* **PROBLEM**
Before writing anything, find the line that contains "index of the", then retype the entries below exactly from their first line through that one, without pictures.

* **MATERIAL FOR THE TASK**

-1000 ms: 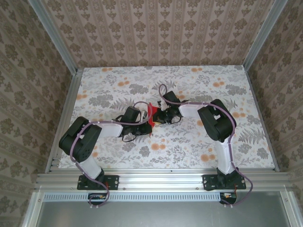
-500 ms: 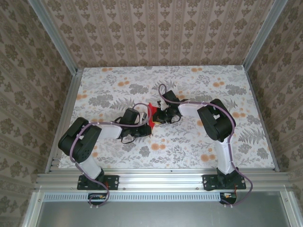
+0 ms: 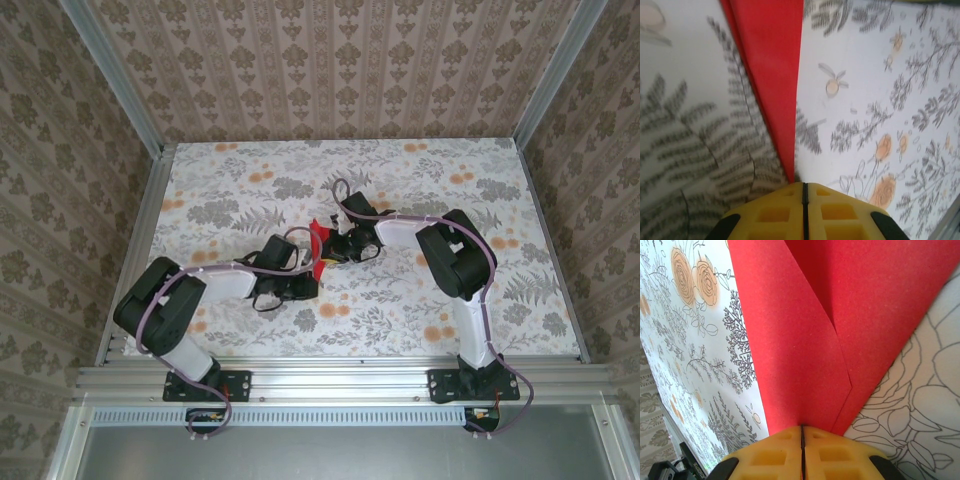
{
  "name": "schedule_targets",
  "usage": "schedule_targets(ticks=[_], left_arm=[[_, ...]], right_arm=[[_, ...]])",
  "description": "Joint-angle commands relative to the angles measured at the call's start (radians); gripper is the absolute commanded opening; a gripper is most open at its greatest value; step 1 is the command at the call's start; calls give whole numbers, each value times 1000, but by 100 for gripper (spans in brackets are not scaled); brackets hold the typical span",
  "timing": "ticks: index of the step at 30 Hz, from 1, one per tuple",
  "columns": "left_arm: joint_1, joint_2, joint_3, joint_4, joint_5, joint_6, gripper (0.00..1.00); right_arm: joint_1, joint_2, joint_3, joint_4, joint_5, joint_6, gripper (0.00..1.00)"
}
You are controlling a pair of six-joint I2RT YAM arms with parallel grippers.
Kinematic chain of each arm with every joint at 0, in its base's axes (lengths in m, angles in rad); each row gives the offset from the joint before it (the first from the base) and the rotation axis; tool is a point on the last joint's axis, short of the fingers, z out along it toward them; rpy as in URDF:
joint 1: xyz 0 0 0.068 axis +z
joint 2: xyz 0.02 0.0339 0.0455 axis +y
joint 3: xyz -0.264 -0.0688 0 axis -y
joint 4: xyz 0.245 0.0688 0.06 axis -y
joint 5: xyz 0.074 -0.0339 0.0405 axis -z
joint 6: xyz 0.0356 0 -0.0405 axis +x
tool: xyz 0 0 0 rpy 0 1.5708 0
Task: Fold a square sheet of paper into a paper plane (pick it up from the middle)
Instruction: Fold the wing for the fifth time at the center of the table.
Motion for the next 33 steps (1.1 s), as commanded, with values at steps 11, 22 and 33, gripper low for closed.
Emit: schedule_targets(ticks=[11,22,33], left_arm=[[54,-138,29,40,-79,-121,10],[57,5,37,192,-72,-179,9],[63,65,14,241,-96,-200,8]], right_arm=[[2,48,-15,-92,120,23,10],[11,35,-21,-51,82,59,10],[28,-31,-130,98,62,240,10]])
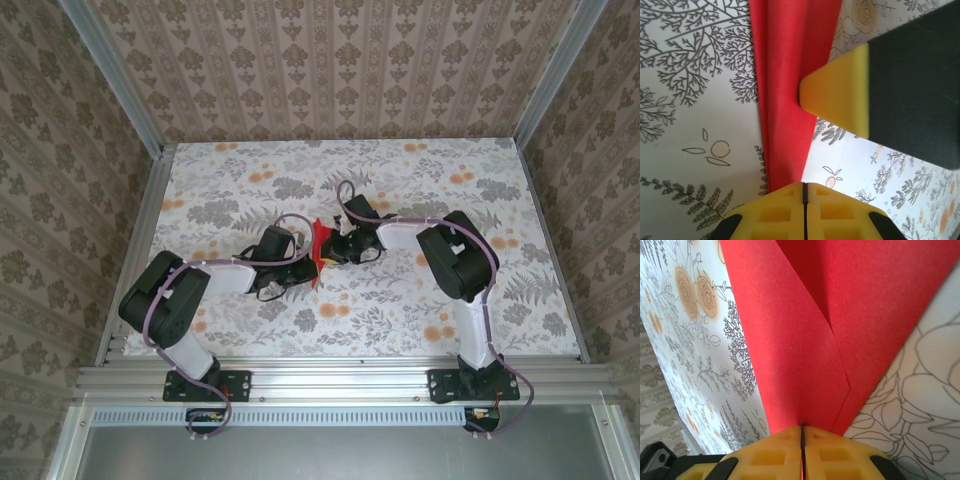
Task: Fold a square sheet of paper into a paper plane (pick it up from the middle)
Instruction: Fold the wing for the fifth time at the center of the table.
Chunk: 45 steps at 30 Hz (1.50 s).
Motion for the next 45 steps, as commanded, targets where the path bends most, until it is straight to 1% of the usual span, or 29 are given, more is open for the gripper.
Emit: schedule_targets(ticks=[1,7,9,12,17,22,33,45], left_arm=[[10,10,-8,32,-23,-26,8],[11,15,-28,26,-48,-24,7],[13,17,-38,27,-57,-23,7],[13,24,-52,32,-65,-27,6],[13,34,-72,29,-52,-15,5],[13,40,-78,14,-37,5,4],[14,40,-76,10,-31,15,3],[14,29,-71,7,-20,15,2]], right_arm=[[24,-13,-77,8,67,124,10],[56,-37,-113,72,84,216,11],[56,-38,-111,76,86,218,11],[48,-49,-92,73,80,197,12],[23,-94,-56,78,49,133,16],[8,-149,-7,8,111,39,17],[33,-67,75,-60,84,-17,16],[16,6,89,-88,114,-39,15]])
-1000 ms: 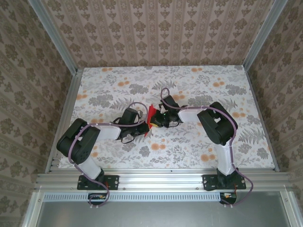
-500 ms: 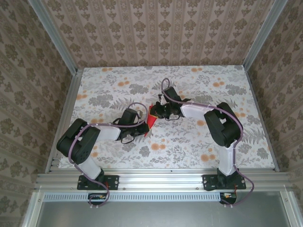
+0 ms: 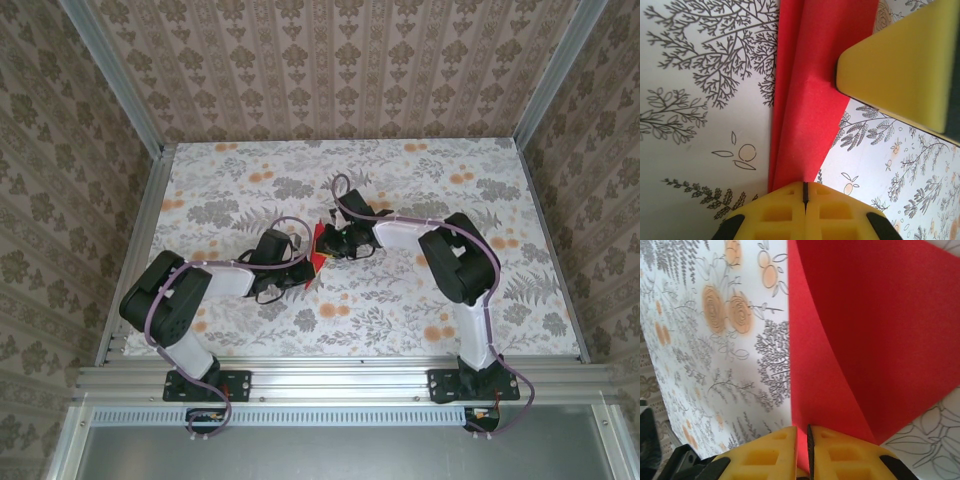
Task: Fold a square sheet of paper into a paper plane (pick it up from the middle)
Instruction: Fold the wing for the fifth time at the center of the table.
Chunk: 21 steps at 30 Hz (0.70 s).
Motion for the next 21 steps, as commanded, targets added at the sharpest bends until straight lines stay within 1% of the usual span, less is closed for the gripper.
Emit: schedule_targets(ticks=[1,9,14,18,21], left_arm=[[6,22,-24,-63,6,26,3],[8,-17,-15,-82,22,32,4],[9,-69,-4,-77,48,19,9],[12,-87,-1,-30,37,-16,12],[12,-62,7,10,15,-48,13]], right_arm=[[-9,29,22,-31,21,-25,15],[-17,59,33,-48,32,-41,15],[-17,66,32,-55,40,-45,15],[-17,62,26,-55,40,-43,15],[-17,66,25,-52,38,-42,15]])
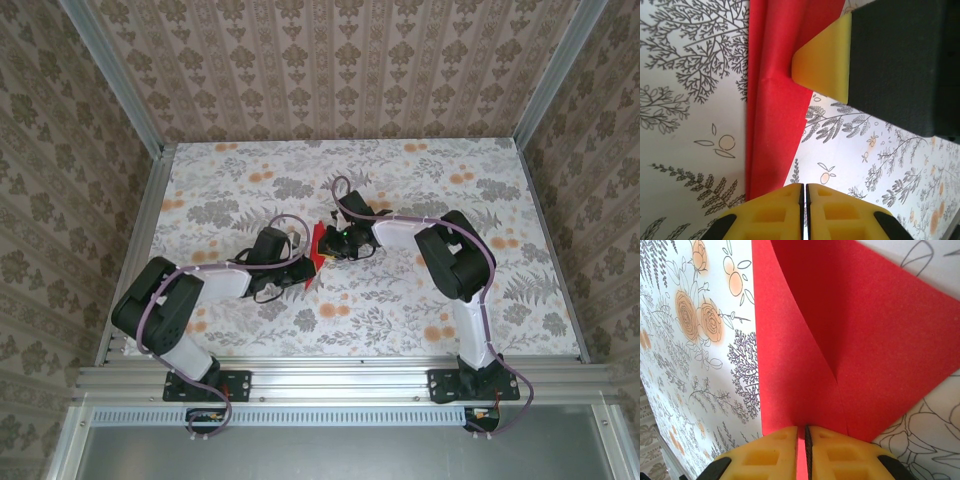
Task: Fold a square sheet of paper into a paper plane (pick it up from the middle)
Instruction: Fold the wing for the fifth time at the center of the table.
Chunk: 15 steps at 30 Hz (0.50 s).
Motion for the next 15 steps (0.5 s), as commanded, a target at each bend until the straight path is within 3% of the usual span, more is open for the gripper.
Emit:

* **RESPONSE**
-1000 ms: 
-500 ms: 
+0 ms: 
{
  "name": "schedule_targets",
  "usage": "schedule_targets(ticks=[_], left_arm=[[_, ...]], right_arm=[[_, ...]])",
  "description": "Joint-angle commands relative to the angles measured at the call's start (radians); gripper is the absolute commanded opening; a gripper is most open at its greatest value; step 1 is the command at the call's start; calls give whole numbers, each value times 1000, but by 100 for gripper (spans in brackets are not scaled); brackets hold the typical span",
  "timing": "ticks: index of the step at 30 Hz, from 1, one per tuple",

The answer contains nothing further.